Si on vous demandait de citer un évangile où Jésus dit : ‘Non’ ?
Où il refuse ?
J’ai tapé sur internet : ‘Jésus refuse’. La première réponse renvoyait sur une Eglise Evangélique Méthodiste d’Agen – (Agen !) : « Pourquoi Jésus refuse-t-il à certains moments d’accomplir des miracles ? », comme dans les tentations au désert où Jésus refuse de donner prise à Satan. Le texte qui était commenté est le passage où des Pharisiens demandent un signe à Jésus : « Maître, nous voudrions voir un signe venant de toi » (Mt 12, 38). « Cette génération mauvaise et adultère réclame un signe, mais, en fait de signe, il ne lui sera donné que le signe du prophète Jonas ».
Le 2ème item renvoyait sur un autre pasteur, de l’Hérault, qui rappelait que Jésus lors de sacrucifixion avait refusé le mélange analgésique de vin et de myrrhe, acceptant toutes les souffrances de la Passion. “Ils lui donnèrent du vin aromatisé de myrrhe, mais il n’en prit pas” (Mc 15, 23).
A l’école de Jésus, je vous propose pour ce Carême de ré-apprendre à dire Non (ce que le petit enfant fait spontanément à deux-trois ans !), en privilégiant évidemment ce qui est mal, en soi, objectivement, toujours et partout. Le mensonge, typiquement. Que diriez-vous d’un Carême sans–mentir ? Le livre de l’Apocalypse dit de ceux qui « suivent l’Agneau partout où il va : dans leur bouche, on n’a pas trouvé de mensonge ; ils sont sans tache » (Ap 14, 5). Non au mensonge.

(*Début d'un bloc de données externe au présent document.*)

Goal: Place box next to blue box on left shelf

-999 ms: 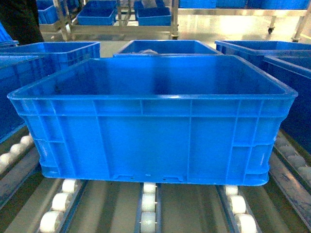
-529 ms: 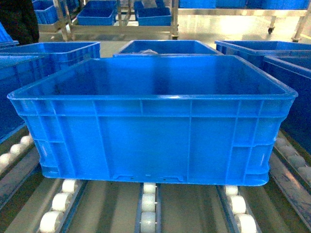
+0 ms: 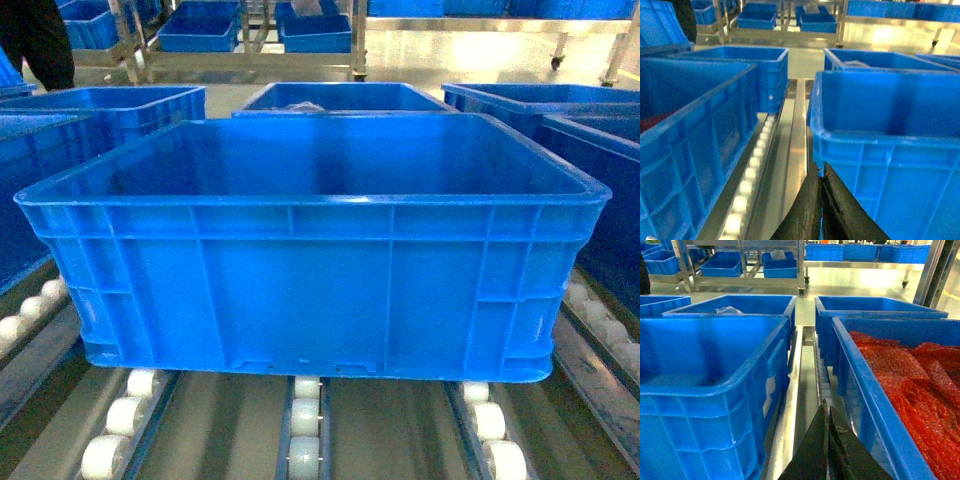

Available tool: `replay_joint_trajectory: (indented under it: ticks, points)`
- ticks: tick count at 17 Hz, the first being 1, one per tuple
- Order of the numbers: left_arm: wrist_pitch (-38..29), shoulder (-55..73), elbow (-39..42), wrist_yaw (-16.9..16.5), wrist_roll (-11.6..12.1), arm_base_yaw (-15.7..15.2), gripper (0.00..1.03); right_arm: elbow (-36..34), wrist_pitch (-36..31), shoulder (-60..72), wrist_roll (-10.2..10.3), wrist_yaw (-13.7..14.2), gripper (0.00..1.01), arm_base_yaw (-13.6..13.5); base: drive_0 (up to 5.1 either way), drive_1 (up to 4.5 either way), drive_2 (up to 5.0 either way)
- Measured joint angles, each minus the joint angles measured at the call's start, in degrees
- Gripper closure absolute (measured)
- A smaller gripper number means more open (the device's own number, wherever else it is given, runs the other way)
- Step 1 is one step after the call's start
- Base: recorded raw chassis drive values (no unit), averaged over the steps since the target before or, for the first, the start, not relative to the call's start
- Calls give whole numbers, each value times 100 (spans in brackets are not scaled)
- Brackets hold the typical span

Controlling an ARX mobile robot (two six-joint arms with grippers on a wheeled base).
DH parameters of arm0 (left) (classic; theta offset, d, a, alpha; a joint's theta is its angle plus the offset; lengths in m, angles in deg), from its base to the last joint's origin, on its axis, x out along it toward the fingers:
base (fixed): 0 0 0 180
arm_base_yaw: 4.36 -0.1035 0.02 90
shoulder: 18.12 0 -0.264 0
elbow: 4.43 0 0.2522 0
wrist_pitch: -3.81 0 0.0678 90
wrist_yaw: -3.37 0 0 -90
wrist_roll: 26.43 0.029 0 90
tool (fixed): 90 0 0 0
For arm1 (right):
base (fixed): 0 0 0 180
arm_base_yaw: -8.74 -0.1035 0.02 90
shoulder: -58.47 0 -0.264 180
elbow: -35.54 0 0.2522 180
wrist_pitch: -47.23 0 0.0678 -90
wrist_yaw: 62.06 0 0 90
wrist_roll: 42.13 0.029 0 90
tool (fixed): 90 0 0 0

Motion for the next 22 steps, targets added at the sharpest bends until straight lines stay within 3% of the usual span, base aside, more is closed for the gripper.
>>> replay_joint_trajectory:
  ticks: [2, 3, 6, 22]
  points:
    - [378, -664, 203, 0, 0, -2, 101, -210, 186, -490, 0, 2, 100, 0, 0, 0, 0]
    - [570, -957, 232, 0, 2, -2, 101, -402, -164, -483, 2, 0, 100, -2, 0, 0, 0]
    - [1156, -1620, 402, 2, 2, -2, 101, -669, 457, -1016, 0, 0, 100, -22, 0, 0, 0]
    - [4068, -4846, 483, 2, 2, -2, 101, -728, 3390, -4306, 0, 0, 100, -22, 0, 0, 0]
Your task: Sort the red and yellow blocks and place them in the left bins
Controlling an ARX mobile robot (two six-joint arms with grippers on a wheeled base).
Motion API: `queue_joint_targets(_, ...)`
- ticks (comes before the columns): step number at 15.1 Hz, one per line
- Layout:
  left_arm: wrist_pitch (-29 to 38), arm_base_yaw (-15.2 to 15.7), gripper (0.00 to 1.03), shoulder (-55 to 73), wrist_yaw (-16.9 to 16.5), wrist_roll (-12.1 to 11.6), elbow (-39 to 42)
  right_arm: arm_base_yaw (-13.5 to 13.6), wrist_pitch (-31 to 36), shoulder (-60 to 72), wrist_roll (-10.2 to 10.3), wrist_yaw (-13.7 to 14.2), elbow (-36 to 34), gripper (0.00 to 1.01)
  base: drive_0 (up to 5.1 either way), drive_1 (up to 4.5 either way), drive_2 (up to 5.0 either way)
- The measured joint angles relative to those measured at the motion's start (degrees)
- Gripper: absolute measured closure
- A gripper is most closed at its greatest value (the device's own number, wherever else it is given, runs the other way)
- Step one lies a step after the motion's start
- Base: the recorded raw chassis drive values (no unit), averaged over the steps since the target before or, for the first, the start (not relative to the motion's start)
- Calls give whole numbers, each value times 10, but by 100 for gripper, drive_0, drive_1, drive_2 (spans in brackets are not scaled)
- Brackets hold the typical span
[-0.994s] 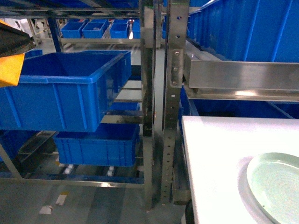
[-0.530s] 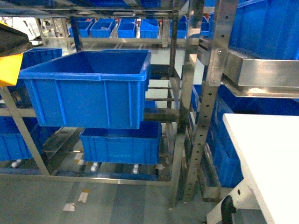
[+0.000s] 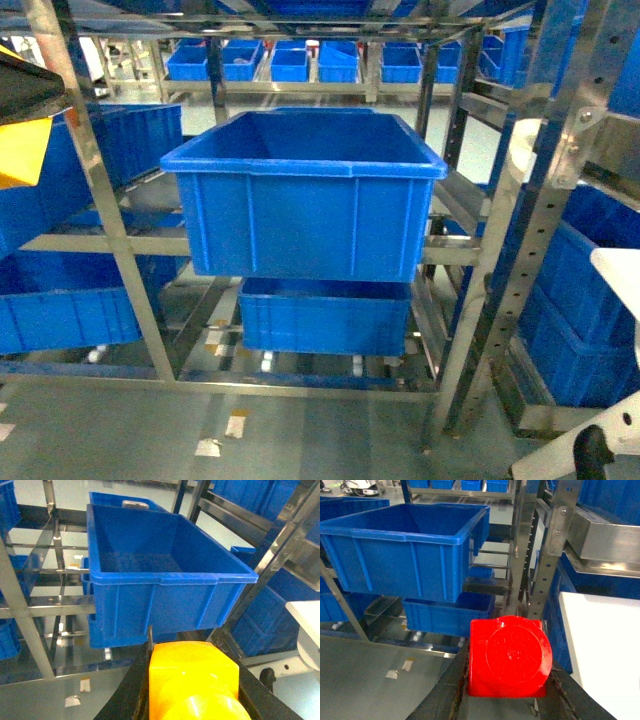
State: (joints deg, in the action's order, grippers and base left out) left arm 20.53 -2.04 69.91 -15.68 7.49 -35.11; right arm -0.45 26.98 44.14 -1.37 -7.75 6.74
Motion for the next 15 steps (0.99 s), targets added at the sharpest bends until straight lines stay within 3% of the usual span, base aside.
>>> queue_joint_targets(15,0,0,77,0,0,0,0,0,1,0,0,0,0,72,-499,238,238)
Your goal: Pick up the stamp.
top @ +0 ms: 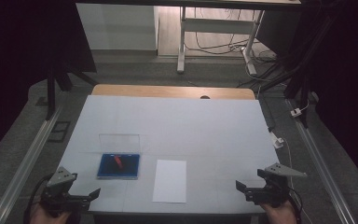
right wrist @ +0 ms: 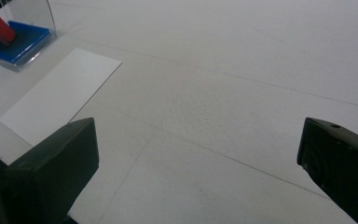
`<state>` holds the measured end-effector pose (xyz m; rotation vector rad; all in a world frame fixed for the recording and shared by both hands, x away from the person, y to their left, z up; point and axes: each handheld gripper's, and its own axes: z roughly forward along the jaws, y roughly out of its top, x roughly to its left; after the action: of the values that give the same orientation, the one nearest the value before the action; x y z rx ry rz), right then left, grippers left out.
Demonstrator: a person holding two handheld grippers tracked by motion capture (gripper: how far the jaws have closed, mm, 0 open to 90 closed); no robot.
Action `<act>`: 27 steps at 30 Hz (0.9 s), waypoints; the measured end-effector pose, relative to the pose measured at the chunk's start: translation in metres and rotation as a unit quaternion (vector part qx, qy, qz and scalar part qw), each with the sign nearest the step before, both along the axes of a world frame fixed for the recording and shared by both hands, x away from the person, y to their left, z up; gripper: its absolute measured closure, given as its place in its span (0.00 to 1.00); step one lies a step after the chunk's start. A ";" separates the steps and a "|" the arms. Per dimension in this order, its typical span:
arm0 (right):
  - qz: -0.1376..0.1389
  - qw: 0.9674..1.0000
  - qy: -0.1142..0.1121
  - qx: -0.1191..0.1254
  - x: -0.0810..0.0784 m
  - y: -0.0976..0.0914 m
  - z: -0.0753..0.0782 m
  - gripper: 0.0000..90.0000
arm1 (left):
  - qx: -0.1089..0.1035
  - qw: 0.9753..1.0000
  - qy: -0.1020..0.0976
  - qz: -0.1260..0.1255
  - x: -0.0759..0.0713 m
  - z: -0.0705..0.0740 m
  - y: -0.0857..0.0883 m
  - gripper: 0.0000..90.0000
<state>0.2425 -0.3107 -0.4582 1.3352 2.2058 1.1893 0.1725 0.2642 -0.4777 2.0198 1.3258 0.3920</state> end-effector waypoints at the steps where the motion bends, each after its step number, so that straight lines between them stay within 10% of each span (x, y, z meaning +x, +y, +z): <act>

C’est une chose de dire non à ce qui est mal. C’est autre chose de dire non à une bonne chose, un plaisir, de renoncer à un bien pour un bien plus grand, lorsque ce premier bien par exemple n’est que pour soi, ne relève pas du bien commun. Voilà un chemin vers Pâques : renoncer à ce qui nous détourne ou nous ralentit, à ce qui nous disperse. Et dire Oui au Christ ! à son amour ! à la Résurrection ! Que ton oui soit oui et ton non soit non (Mt 5, 37).
Non comme dans renoncer. Oui à la jouissance de Dieu.